■ Problem ■
Return the listing that follows exactly, with no pictures included.

****************

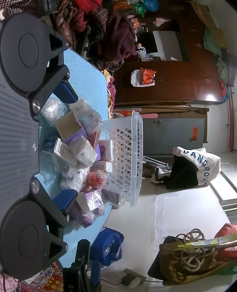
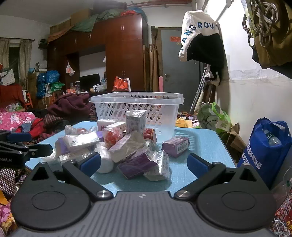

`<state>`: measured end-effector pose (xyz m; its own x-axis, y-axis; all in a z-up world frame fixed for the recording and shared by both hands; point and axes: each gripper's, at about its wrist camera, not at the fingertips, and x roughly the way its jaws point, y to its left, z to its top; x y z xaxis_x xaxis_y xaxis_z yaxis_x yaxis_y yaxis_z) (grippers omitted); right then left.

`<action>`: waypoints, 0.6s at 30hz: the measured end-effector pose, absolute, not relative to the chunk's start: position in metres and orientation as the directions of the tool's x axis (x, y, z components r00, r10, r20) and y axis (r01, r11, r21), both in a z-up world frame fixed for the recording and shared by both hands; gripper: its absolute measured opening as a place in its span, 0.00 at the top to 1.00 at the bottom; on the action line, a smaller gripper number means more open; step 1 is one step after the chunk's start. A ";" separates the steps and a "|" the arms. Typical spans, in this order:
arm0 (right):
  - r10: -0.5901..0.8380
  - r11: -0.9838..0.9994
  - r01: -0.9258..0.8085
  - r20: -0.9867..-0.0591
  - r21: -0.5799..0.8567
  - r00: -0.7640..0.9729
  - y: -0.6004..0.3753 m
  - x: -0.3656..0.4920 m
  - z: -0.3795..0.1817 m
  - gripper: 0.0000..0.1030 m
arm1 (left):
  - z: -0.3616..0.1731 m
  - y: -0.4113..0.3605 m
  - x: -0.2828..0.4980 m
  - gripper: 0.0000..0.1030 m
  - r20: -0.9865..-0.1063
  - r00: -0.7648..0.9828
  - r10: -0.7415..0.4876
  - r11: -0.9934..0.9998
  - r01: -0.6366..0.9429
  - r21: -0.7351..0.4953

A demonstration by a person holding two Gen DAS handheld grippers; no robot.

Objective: Organize objects
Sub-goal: 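Move both grippers toward the pile of packets in front of the basket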

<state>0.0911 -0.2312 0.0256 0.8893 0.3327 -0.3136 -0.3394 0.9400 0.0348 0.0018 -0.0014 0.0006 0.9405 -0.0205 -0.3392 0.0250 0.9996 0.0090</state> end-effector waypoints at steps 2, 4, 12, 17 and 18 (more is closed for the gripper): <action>0.334 0.939 -0.341 -0.314 0.036 0.889 -0.232 0.091 0.026 0.00 | 0.000 -0.002 0.002 0.02 -0.341 0.940 -0.022 1.000 0.027 0.011; 0.334 0.940 -0.340 -0.313 0.035 0.889 -0.231 0.091 0.026 0.00 | 0.000 -0.003 0.002 0.02 -0.347 0.937 -0.028 0.999 0.035 0.014; 0.336 0.939 -0.343 -0.318 0.036 0.886 -0.231 0.092 0.025 0.00 | -0.001 -0.002 0.002 0.02 -0.347 0.937 -0.031 0.999 0.037 0.011; 0.337 0.938 -0.345 -0.318 0.035 0.886 -0.231 0.091 0.025 0.00 | 0.001 -0.001 0.001 0.02 -0.340 0.939 -0.042 0.999 0.045 0.000; 0.338 0.938 -0.345 -0.318 0.034 0.886 -0.232 0.091 0.025 0.00 | 0.001 -0.001 0.001 0.02 -0.339 0.940 -0.041 0.999 0.045 0.003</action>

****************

■ Output ■
`<state>`: measured end-effector pose (xyz m; its own x-axis, y-axis; all in a z-up world frame fixed for the recording and shared by both hands; point and axes: each gripper's, at about its wrist camera, not at the fingertips, and x roughly the way its jaws point, y to its left, z to its top; x y z xaxis_x xaxis_y xaxis_z yaxis_x yaxis_y yaxis_z) (grippers omitted); right then left.

`<action>`: waypoints, 0.6s at 30hz: the measured end-effector pose, absolute, not relative to the chunk's start: position in metres and orientation as the directions of the tool's x axis (x, y, z components r00, r10, r20) and y axis (r01, r11, r21), both in a z-up world frame fixed for the recording and shared by both hands; gripper: its absolute measured opening as a place in its span, 0.00 at the top to 1.00 at the bottom; on the action line, a smaller gripper number means more open; step 1 is one step after the chunk's start. A ";" separates the steps and a "|" the arms. Typical spans, in this order:
arm0 (right):
  - r10: -0.5901..0.8380
  - r11: -0.9838..0.9994
  - r01: -0.9258..0.8085
  - r20: -0.9867..-0.0591
  - r21: -0.5799..0.8567
  - r00: -0.7640..0.9729
  - y: -0.6004..0.3753 m
  - x: -0.3656..0.4920 m
  - z: -0.3795..0.1817 m
  - gripper: 0.0000..0.1030 m
arm1 (left):
  - z: -0.3616..0.1731 m
  - y: -0.4113..0.3605 m
  - x: -0.2828..0.4980 m
  - gripper: 0.0000..0.1030 m
  - r20: -0.9865..-0.1063
  - r00: -0.7648..0.9828
  - r10: -0.7415..0.4876
  - r11: -0.9934..0.9998
  - r01: -0.6366..0.9429
  - r21: -0.7351..0.4953

A demonstration by a person holding two Gen DAS handheld grippers; no robot.

Objective: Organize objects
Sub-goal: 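Move both grippers toward the pile of packets in front of the basket
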
<state>0.0911 -0.2312 0.0256 0.8893 0.3327 -0.3136 -0.3394 0.9400 0.0348 0.0018 -0.0014 0.0006 0.9405 -0.0205 -0.3392 0.0250 0.9996 0.0090</state> end-effector waypoints at steps 2, 4, 12, 17 and 18 (more is closed for the gripper): <action>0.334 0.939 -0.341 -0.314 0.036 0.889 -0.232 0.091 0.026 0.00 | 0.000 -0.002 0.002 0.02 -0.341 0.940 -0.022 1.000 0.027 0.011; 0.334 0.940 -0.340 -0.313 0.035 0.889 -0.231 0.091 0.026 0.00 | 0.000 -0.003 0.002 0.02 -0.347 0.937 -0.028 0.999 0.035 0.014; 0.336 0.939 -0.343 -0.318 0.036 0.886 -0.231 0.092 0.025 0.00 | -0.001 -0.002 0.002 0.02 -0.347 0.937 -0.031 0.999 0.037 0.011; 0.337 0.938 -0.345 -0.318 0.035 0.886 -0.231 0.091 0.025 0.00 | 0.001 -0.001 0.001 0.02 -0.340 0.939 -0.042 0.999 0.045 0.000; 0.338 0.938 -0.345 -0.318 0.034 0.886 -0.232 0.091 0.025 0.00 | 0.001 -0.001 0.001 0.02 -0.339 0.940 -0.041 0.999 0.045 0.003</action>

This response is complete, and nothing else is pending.